2k to 10k: Writing Faster, Writing Better, and Writing More of What You Love
Rachel Aaron’s book is free til Friday, but even if you end up paying a whole 77p for it like I did, it’s well worth it.
Ah yes, it’s that time of year. The days draw in, I get aggrieved at the park closing fifteen minutes earlier each week, and I start to get the Guilts for not committing myself to one of the various creative marathons that the last thirty-day month of the year offers.
For the boys, or the hirsute girls I guess, Movember.
As I haven’t written a word of fiction this year – I tell a lie, there was a single dashed-off entry for a short story competition – I think it’s probably unwise to want to throw myself into Nano this year. Except, of course, that now I’ve sensibly told myself that, I really really really want to. Ironically I even have an idea, once that’s been festering building for a while. It’s timely and will be redundant by next year.
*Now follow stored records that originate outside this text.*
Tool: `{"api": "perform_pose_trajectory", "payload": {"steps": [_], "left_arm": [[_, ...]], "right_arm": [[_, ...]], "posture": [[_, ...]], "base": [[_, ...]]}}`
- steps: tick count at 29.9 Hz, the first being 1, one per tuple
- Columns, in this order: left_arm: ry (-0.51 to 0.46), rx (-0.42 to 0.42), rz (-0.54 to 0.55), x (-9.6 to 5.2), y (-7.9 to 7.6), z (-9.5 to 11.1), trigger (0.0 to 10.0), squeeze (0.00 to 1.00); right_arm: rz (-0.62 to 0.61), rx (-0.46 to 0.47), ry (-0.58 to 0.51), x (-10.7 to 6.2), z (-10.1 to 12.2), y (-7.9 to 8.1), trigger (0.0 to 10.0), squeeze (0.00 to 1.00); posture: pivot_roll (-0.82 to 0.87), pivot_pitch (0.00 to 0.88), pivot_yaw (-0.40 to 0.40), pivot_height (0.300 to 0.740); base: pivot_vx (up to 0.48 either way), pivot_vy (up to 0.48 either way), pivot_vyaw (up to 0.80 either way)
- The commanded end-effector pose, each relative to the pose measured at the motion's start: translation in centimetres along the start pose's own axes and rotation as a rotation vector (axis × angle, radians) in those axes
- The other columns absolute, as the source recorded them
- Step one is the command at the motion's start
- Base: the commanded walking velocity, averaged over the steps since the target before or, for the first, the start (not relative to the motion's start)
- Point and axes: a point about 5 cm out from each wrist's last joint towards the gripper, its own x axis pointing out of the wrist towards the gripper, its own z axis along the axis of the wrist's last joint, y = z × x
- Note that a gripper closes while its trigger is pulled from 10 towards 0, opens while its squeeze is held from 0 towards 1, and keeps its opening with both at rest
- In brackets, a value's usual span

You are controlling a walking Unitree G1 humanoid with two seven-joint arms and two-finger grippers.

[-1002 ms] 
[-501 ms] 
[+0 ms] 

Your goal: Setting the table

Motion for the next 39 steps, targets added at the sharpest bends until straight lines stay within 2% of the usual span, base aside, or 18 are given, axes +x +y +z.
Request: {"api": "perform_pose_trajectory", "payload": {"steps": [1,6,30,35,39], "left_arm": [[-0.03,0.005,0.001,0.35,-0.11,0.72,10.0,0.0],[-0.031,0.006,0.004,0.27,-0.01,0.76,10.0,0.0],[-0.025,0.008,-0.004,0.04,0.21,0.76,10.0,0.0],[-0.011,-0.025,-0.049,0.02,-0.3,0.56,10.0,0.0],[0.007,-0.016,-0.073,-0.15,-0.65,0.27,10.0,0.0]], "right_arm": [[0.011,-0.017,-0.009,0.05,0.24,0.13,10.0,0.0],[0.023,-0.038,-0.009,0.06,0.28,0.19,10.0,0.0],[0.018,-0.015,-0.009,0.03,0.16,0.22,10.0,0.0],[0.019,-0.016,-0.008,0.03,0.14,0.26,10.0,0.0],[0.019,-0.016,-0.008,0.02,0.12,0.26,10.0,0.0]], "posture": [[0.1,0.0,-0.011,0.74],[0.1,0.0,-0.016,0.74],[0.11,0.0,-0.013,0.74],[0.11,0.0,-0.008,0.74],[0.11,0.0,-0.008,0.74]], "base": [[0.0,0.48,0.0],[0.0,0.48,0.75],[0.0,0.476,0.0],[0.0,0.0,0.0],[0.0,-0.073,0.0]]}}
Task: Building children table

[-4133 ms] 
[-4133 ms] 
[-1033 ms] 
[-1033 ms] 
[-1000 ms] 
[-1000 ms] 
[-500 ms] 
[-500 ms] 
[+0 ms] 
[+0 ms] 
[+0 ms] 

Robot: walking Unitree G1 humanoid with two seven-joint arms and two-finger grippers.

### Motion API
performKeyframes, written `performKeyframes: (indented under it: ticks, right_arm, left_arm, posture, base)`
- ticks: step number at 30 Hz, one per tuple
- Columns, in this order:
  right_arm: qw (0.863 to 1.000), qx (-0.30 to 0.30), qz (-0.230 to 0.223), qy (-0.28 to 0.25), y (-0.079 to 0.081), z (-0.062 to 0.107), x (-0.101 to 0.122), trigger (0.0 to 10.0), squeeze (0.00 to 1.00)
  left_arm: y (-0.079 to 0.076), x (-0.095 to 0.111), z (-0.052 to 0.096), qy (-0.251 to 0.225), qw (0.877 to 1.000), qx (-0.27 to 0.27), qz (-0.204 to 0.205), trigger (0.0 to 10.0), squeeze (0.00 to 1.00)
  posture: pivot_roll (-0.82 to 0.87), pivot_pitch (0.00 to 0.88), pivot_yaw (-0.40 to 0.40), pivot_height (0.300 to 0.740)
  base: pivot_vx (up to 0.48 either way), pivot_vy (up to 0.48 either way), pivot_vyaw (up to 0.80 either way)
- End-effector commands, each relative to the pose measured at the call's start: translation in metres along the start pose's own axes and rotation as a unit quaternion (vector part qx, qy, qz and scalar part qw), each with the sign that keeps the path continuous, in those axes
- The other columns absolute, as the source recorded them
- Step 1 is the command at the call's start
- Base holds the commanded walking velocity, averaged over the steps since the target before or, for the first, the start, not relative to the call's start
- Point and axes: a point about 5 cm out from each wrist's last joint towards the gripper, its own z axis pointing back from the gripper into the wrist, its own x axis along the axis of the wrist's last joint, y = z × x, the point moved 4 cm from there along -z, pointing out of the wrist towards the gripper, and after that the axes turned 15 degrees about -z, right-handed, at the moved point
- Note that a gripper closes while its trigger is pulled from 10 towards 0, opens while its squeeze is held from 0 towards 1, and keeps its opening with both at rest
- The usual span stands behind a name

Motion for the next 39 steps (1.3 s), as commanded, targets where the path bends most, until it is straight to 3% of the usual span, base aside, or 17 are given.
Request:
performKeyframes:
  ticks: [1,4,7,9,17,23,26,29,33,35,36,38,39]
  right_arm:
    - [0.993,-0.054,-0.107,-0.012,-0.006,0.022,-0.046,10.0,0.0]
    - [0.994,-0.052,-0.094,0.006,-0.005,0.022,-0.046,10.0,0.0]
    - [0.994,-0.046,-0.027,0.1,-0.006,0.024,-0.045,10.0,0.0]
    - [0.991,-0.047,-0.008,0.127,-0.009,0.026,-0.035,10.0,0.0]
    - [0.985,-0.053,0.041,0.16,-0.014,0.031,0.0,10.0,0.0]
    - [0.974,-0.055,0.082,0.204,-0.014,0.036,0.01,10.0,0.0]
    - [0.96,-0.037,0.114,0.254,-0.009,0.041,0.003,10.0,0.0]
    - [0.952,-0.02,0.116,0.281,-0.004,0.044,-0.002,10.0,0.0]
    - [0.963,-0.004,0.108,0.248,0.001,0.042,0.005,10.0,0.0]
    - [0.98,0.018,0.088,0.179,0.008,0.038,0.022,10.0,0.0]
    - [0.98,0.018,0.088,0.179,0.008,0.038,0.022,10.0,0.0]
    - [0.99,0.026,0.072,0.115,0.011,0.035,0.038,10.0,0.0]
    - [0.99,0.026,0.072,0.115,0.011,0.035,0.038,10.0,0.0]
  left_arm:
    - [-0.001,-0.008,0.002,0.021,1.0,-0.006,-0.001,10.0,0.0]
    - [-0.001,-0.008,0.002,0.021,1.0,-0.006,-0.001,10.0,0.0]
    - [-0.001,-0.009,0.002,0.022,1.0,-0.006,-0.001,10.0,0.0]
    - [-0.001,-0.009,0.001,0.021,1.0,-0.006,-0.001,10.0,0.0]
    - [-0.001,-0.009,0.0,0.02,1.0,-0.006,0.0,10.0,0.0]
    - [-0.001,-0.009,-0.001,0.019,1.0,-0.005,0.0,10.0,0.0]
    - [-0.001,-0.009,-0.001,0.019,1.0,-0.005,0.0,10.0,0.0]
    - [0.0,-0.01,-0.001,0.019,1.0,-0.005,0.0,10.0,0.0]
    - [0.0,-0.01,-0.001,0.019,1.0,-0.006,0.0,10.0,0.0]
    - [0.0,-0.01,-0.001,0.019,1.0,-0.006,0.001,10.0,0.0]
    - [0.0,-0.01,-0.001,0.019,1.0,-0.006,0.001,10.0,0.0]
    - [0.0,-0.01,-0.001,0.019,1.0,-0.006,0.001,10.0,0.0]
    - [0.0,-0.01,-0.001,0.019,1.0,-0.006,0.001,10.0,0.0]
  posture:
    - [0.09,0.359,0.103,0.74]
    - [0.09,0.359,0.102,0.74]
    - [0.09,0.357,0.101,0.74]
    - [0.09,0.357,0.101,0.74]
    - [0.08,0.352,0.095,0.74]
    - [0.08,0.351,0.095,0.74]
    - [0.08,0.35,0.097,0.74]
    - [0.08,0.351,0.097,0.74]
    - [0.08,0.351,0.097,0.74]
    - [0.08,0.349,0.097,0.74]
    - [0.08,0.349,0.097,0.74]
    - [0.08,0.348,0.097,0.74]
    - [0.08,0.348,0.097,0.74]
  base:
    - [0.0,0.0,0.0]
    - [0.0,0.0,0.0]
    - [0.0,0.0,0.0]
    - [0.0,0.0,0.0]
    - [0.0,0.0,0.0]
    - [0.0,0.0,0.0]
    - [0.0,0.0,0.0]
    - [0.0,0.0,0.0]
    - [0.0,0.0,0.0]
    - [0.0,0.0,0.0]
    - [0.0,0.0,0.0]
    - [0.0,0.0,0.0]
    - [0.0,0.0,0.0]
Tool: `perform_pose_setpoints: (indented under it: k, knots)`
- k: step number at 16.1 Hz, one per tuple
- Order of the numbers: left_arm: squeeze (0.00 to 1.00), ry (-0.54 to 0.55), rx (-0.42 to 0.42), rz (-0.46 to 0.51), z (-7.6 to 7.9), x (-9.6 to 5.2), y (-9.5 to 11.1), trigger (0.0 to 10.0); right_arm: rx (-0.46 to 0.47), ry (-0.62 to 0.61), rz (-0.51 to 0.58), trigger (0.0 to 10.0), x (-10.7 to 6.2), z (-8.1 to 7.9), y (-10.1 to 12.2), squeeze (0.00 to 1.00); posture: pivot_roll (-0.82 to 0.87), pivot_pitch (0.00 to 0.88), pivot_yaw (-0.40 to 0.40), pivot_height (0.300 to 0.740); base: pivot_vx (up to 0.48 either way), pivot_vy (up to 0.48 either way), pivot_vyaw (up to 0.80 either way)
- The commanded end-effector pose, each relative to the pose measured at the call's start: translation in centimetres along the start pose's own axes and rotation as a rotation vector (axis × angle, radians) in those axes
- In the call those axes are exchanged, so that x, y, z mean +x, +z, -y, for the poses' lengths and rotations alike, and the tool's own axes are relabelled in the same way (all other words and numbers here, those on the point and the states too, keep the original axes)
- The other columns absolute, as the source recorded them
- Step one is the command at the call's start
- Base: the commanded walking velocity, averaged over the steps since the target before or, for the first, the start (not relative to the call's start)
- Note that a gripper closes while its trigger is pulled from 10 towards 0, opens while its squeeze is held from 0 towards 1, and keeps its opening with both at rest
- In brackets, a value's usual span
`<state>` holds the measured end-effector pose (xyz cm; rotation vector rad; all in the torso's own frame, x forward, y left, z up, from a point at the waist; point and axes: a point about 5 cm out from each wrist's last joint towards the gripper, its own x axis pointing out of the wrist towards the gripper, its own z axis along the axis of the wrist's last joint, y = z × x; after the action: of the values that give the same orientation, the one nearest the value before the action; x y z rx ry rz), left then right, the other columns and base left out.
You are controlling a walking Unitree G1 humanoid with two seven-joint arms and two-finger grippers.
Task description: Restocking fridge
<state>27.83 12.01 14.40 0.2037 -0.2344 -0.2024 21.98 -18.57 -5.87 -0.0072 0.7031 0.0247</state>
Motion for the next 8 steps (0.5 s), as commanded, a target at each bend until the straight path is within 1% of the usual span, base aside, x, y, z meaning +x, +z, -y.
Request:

I’ll make a decision – oh, probably late on Sunday evening. Instead I have definitely committed to one Nano task – I am making cake and/or caramel popcorn for two able and willing participants, at the intervals of their choosing. Sugar powered wordsmiths! Meanwhile, go and read all about To Hell With Publishing. Admire their chutzpah, their drive and their brilliant determination to get back to basics and the bones of a good story. Bottom line bedamned, and best of luck to them. (I don’t doubt they’ve actually able to be profitable actually – they’re just playing the game differently.)